Requirement: Within the material below, transcribe exactly the lines from the one holding "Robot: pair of" through the one holding "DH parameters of", keeping both ends and skipping the rest.

[[ Dataset content, beginning ]]

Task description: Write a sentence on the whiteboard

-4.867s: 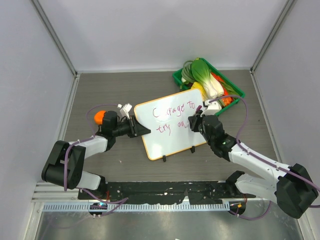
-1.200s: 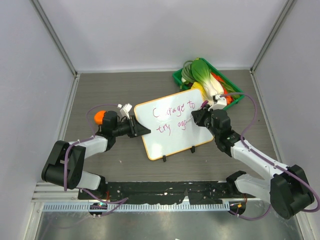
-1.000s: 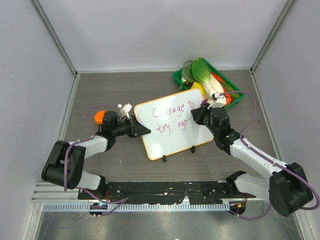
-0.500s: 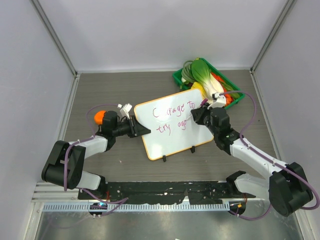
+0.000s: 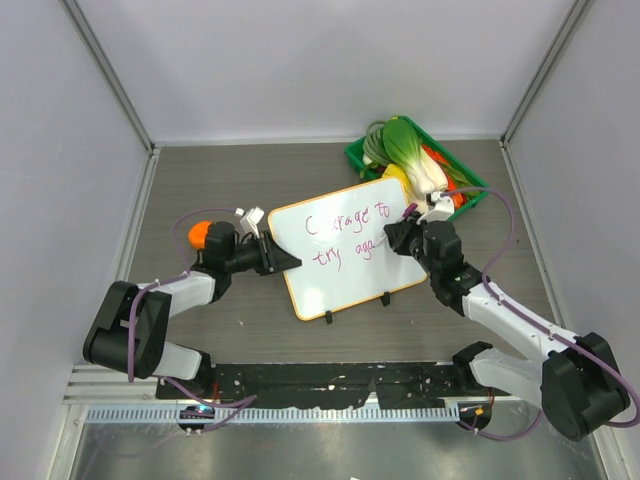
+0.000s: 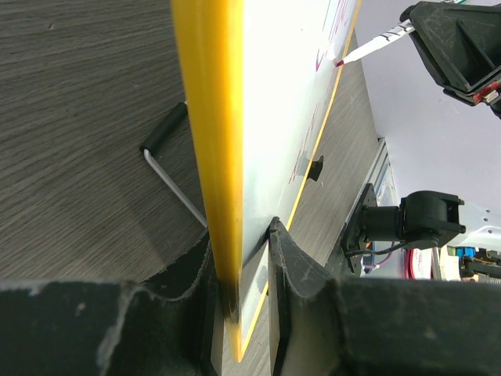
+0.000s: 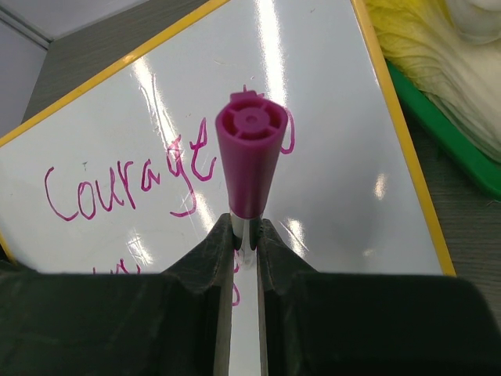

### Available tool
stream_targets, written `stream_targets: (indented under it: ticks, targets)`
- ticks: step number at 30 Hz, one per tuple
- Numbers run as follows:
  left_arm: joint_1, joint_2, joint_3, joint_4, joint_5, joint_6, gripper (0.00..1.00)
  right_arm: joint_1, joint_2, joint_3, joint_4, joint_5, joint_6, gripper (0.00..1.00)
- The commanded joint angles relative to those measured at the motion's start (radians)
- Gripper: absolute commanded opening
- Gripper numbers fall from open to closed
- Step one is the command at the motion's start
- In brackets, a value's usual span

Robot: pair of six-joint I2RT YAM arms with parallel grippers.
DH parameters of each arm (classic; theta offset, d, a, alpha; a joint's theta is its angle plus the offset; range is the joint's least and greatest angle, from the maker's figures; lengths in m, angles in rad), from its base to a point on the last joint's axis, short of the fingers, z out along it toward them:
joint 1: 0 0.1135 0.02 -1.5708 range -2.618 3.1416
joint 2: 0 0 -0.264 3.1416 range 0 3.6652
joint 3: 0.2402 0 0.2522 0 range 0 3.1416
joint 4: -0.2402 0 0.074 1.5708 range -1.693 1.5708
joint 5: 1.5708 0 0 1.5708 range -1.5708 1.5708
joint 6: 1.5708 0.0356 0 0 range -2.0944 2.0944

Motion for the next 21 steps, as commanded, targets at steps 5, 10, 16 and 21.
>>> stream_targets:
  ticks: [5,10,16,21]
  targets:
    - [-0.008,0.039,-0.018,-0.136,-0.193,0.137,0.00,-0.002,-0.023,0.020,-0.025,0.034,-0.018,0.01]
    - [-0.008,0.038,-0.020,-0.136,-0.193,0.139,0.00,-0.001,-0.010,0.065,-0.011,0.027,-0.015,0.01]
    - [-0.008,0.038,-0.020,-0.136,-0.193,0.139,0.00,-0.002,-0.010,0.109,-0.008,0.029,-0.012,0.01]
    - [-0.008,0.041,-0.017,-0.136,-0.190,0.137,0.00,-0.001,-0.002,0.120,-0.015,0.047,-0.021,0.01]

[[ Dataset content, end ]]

Solution for this problem:
Robot: pair of six-joint I2RT YAM arms with parallel grippers.
DH parameters of each arm (classic; theta offset, d, a, alpha; a joint's theta is its angle plus the offset; range is the joint's least and greatest angle, from the maker's figures; lengths in m, angles in rad), from its base to a point on the last joint's axis, short of the fingers, z out along it toward them:

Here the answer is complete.